# Old Bulova Caravelle Worth Fixing Up?



## 1madman1 (Apr 14, 2004)

My father just gave me an old Bulova Caravelle of his that he found while cleaning out the garage. Its probably hasn't been worn since the late 1970s. As you can see its pretty badly beat up, the crystal is very heavily scratched. It also seems to be loosing about 2 secs per minute. Unfortunately, I can't seem to get the back off for a shot of the movement (an automatic of some sort).

Is something like this worth getting fixed up? I understand they weren't overly expensive watches in the first place.



















This strap was found with the watch, it was probably intended to be used with it:


----------



## 1madman1 (Apr 14, 2004)

Now that it's been running for a few hours it doesn't seem to be loosing as much (if any) time anymore. My father said he thought it was an automatic, but on closer inspection I'm not so sure of that. Something does seem to make noise when you shake it, but I think its just that the movement is slightly loose.


----------



## Griff (Feb 23, 2003)

It's worth getting fixed up if it means something to you, and if it was given to you by your dad in a way you will always remember that it was from your father. It's not a Premier league mechanical, and the case is base metal with some imperfections. You could spend some money getting it in good shape, but the economics of such an expenditure have to be equated by the level of your affection for it!









You could try asking him what he thought of the watch, as a hint to your spending some money on it. If it is the only watch he has given you, I would probably get it done up!


----------



## jasonm (Nov 22, 2003)

Like Griff said..









Jason


----------



## 1madman1 (Apr 14, 2004)

> You could try asking him what he thought of the watch, as a hint to your spending some money on it. If it is the only watch he has given you, I would probably get it done up!


Actually, this was his first watch. He never really liked the look of it, but couldn't afford anything better at the time. Once he got a better job, he purchaced himself a much higher end Bulova and stashed this one away. That Bulova was later replaced with a simple Casio digital quartz (which I now have), and he's been using digitals ever since.


----------



## Guest (Jul 28, 2004)

Hello Mad

My recommendations:

Don't bother getting the watch fixed, costs more than its worth.

If its a keepsake it won't matter if its working or not.

Stick the boxed Bulova flexi bracelet on ebay, some Bulova loony will buy it.


----------



## AlexR (May 11, 2003)

I agree with Neil mostly.If the watch is a special and you want to wear it then get it fixed.

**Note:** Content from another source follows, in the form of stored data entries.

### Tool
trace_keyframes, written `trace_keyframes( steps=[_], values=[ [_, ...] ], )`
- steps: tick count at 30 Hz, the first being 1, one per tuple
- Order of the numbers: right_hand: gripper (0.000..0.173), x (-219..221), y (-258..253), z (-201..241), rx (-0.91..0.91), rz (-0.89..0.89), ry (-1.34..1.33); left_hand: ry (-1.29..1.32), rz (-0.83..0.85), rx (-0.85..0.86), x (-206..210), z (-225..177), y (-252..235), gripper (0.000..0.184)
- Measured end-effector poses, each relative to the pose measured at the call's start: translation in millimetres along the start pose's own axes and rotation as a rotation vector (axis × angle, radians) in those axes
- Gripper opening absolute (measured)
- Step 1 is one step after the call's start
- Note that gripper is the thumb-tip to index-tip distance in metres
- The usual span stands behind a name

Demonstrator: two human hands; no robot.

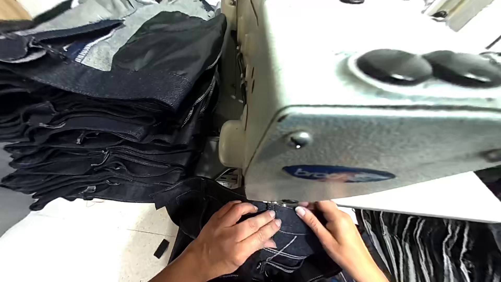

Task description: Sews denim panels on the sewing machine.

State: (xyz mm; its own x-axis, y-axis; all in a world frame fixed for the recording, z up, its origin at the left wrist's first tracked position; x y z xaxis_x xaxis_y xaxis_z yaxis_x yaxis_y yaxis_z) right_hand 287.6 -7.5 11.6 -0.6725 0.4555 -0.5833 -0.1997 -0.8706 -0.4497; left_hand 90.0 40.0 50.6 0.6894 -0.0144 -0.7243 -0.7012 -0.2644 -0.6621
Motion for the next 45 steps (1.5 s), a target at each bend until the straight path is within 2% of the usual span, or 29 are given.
trace_keyframes(
  steps=[4, 8, 21, 26, 30, 34, 40, 45],
  values=[
    [0.037, -12, -22, 6, -0.071, -0.118, 0.063, -0.095, -0.012, -0.079, 0, -2, -8, 0.029],
    [0.039, -12, -33, 11, -0.139, -0.097, 0.067, -0.126, -0.036, -0.114, -2, -4, -9, 0.028],
    [0.038, -11, -27, 13, -0.136, -0.102, 0.063, -0.058, -0.059, -0.159, -3, 0, -4, 0.026],
    [0.042, -12, -29, 15, -0.164, -0.085, 0.119, 0.186, -0.042, -0.233, -22, 21, -5, 0.023],
    [0.044, -11, -30, 17, -0.176, -0.050, 0.162, 0.089, -0.100, -0.392, -45, 51, -2, 0.024],
    [0.041, -12, -29, 18, -0.164, -0.050, 0.189, 0.093, -0.110, -0.489, -48, 70, 4, 0.021],
    [0.038, -6, -28, 27, -0.191, -0.024, 0.218, 0.045, -0.041, -0.526, -34, 66, 2, 0.026],
    [0.042, 2, -27, 29, -0.191, -0.009, 0.237, 0.072, 0.141, -0.644, -8, 65, -2, 0.046]
  ],
)
Point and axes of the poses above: each hand's wrist, its own y-axis away from the middle knuckle, its own x-axis out of the palm, z = x × y, the point moved 9 cm from there along -y, towards the middle knuckle, and after that the axes turned 5 degrees about -x, right-handed, at the moved point
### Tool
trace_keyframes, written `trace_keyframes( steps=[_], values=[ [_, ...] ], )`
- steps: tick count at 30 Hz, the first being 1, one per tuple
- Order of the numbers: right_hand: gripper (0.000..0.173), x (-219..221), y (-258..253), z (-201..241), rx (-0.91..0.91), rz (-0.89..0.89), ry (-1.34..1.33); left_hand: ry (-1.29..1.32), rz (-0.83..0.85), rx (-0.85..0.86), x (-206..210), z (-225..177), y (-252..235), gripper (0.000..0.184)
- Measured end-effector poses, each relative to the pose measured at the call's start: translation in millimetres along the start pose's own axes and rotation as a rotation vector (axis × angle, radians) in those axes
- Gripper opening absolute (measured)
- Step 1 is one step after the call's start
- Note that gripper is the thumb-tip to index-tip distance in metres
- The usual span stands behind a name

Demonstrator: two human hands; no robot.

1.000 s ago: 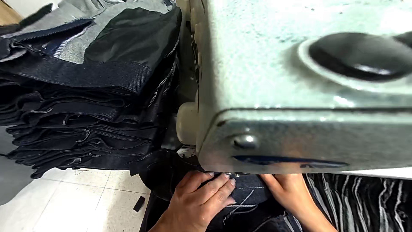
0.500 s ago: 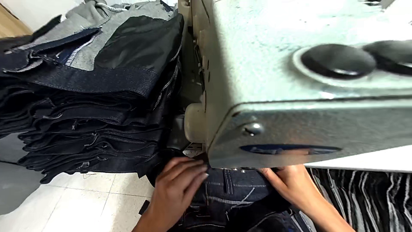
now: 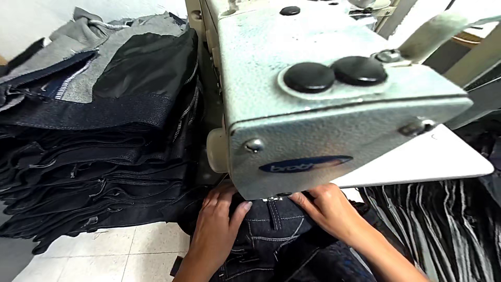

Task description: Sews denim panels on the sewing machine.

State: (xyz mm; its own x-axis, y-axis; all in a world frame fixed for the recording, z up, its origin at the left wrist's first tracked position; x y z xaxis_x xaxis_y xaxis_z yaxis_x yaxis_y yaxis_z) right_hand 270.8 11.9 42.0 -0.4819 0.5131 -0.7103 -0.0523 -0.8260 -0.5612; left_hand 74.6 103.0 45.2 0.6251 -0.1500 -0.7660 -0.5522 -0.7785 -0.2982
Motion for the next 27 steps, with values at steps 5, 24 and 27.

Myself,I would hate a non working watch in my collection,it would bug me.


----------



## Alexus (Apr 9, 2003)

I would put the strap on it and wear it as your everyday watch. At least let your Dad see you appreciate the fact he has passed it over to you. When it stops, then decide whether you want to continue wearing it. If so, then have it done up accordingly.

regards,

Alexus.


----------



## Griff (Feb 23, 2003)

Is this Caravelle of mine a Bulova then!!?


----------



## Roy (Feb 23, 2003)

Yes Griff it was made by Bulova.


----------



## Griff (Feb 23, 2003)

......thanks!!.............I didn't know!!!!!


----------



## 1madman1 (Apr 14, 2004)

I've stuck it on a black leather (the Bulova flexi is not exactly my style) and will be wearing it for today. Brasso seems to have polished up the crystal nicely, but it didn't do much for he heavier scratches and nics.

It feels funny wearing it, the case is just so small and light compared to what I'm used to (much like my worn once and never again Poljot Deluxe).


----------



## Guest (Jul 28, 2004)

Griff said:


> ......thanks!!.............I didn't know!!!!!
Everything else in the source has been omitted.